Considering current developments and future predictions, mineral and vitamin deficiencies are expected to be more threatening across the globe, but especially in developing countries, due to fast growing populations, resource limitations, decline in natural resources, lack of awareness, and social behaviors. Balanced diets and/or provision of limiting nutrients including minerals, vitamins, and protein is crucial to keep upcoming generations healthy. Due to lack of education and economic deteriorations in many developing countries, it will be very difficult to accomplish the target of zero hunger declared in the United Nations Sustainable Development Goals (SDGs). However, the significant progress made by biofortification during the last two decades provides hope for developing countries to combat their nutritional issues. Biofortification is a low-cost crop-based approach holding great promise to achieve the targets of healthy nutrition in the developing world. As described, significant impact has been achieved and future strategic research and appropriate policy could lead to great success in biofortification in upcoming years.
Crop biofortification offers the economic, easily accessible, and scalable solution for improved crop varieties with nutritionally dense grains. A great resource of exploitable genetic variation has been documented across gene pools in a wide range of crops. The accelerated selection or incorporation of gene(s) that enhance the nutrient content in staple crops will largely determine the success of various nutritional breeding schemes. Collaborative research efforts involving breeders, biotechnologists, physiologists, biochemists and, importantly, nutritionists are needed to strengthen biofortification programs to meet the challenge of attaining global nutritional security.
The biofortified cropping system is highly sustainable as nutritionally improved varieties will continue to be grown and consumed year after year, even if government attention and international funding for micronutrient issues fade. Combined with the use of mineral fertilizers, such systems can enhance the mineral content in cereals, vegetables, and fruits durably in a very cost-effective way without the need for costly centralized programs. The staple crops enriched through fertilizer applications in soils or on foliage can be as effective as varieties developed by breeding or genetic engineering although the combination of both technologies is probably the best approach. Moreover, biofortification provides a truly feasible means of reaching malnourished populations in relatively remote rural areas, delivering naturally fortified food to people with limited access to commercially marketed fortified foods, which are more readily available in urban areas. Thus, there is a strong case to spend more resources to promote and augment strategic research on biofortification sustaining the available resources and exploiting the available potential wisely and sustainably. It complements work for higher yielding cropping systems, the conservation of soil fertility and improvement of soil health by sustaining and improving soil organic matter, effective application of fertilizers and development of nutrient enriched staple crops using conventional breeding and, where necessary, transgenic approaches.
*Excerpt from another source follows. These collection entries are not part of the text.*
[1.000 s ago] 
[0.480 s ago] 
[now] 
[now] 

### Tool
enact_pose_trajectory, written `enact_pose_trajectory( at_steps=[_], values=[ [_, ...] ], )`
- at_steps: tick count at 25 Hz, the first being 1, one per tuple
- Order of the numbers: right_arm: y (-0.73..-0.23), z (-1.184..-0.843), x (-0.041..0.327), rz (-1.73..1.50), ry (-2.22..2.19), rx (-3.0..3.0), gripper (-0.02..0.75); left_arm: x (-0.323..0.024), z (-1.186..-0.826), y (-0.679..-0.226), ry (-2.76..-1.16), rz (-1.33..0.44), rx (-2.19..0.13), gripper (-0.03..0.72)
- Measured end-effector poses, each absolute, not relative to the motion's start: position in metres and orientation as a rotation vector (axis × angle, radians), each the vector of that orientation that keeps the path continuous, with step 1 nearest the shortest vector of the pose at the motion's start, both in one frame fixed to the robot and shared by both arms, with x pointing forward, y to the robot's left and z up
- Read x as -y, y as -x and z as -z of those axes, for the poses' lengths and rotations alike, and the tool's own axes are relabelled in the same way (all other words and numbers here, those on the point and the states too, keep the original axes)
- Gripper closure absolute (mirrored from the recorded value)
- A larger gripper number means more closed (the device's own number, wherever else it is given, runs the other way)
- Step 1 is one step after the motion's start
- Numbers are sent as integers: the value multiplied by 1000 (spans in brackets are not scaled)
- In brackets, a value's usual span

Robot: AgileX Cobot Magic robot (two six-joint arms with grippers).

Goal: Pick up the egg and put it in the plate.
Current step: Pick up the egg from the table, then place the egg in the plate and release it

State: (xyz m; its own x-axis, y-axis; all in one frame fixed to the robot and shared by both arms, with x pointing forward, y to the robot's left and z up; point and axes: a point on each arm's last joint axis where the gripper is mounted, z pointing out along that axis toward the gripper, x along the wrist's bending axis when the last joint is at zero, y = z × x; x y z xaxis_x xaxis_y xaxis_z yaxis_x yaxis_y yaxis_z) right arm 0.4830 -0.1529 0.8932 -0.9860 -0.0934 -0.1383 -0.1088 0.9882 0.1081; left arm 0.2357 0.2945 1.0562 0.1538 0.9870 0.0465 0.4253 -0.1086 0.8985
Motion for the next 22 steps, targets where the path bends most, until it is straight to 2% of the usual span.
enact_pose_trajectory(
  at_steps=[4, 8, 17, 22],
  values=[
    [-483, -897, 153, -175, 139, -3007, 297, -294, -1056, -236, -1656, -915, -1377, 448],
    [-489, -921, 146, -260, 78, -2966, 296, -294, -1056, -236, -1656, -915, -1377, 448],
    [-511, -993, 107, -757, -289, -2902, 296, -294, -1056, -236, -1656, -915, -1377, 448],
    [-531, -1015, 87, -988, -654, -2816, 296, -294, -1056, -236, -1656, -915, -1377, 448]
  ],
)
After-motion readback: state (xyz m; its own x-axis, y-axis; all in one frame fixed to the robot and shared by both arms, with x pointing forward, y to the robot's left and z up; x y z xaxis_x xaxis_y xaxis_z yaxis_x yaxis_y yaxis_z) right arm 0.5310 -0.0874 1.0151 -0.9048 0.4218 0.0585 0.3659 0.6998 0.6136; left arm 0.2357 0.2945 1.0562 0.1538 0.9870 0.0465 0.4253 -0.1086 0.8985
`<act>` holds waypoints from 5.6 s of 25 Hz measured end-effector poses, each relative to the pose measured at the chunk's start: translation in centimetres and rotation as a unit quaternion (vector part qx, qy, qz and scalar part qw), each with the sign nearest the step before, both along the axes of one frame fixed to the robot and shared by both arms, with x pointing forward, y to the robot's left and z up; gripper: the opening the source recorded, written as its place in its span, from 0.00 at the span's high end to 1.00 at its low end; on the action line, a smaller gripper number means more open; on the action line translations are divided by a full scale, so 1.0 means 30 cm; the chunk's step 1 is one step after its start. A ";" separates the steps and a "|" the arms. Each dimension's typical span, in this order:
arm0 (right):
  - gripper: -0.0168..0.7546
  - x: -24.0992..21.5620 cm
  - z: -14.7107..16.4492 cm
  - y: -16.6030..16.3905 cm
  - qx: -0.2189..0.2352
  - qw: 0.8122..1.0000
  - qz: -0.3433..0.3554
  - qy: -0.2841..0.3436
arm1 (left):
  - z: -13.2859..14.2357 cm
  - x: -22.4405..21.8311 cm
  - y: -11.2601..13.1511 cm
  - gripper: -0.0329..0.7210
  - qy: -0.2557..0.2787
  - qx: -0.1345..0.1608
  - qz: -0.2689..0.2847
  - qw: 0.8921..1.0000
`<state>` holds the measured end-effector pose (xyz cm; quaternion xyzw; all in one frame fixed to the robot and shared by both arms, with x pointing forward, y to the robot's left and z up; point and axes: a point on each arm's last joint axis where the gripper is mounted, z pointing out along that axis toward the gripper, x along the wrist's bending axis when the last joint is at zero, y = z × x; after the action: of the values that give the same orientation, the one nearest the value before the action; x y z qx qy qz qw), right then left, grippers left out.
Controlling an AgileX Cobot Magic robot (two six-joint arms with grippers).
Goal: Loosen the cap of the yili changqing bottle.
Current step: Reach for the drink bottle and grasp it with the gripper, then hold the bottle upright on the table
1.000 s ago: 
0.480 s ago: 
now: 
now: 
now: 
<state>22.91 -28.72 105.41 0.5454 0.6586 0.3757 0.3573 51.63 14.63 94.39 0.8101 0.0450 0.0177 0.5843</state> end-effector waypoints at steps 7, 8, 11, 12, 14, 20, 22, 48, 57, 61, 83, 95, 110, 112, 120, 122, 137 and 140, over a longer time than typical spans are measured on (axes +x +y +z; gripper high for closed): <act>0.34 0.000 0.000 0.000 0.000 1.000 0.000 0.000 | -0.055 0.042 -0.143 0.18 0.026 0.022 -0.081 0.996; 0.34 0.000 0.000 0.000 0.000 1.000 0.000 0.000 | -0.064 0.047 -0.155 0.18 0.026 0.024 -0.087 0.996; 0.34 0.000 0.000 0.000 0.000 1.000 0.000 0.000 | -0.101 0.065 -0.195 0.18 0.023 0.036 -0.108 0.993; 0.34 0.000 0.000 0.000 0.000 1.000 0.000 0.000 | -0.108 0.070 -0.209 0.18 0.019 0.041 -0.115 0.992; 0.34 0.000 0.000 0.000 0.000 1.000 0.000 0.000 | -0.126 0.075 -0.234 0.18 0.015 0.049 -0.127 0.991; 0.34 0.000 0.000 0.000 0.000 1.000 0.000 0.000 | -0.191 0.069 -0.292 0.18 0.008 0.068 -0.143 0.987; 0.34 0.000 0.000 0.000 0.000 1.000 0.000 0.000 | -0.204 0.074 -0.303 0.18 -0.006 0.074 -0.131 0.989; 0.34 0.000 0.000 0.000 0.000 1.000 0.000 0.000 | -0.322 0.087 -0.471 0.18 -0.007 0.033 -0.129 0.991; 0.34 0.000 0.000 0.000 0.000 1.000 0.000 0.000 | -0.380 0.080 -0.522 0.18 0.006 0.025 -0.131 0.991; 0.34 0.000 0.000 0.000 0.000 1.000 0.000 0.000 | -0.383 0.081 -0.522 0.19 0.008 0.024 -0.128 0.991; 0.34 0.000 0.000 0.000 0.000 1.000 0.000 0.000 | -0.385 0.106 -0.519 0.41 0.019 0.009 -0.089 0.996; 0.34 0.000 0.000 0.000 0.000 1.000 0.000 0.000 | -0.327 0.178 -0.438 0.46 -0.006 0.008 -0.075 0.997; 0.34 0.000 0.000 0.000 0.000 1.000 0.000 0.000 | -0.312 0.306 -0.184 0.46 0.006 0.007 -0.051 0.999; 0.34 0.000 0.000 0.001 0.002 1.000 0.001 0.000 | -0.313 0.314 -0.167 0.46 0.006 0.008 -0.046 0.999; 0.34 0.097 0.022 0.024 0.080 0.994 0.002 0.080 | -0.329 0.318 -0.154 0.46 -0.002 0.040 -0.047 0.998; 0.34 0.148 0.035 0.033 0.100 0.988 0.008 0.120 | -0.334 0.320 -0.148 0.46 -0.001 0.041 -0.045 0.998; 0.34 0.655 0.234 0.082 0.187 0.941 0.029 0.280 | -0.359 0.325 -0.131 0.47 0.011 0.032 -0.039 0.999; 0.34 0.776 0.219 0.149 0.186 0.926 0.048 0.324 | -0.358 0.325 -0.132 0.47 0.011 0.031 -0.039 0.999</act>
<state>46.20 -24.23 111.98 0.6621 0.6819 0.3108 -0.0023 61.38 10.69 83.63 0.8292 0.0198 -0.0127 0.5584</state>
However, the impact of biofortification will also depend on the development of sustainable markets for biofortified seeds and products. Post-harvest handling, storage losses of biofortified nutrients, and market segregation of biofortified crops are research topics that still need more attention. Seed producers must have access to biofortified varieties and be made aware of the market opportunity. Consumers need to receive information on the nutritional benefits of biofortified crops as well as their characteristics to actively choose biofortified crops over comparable non-biofortified varieties. Further on, biofortified products need to be advocated to food processing companies to mainstream biofortified crops beyond small rural markets. Behavior change communication and effective promotional efforts are therefore essential to achieve acceptance by farmers, consumers, policy makers, and other stakeholders.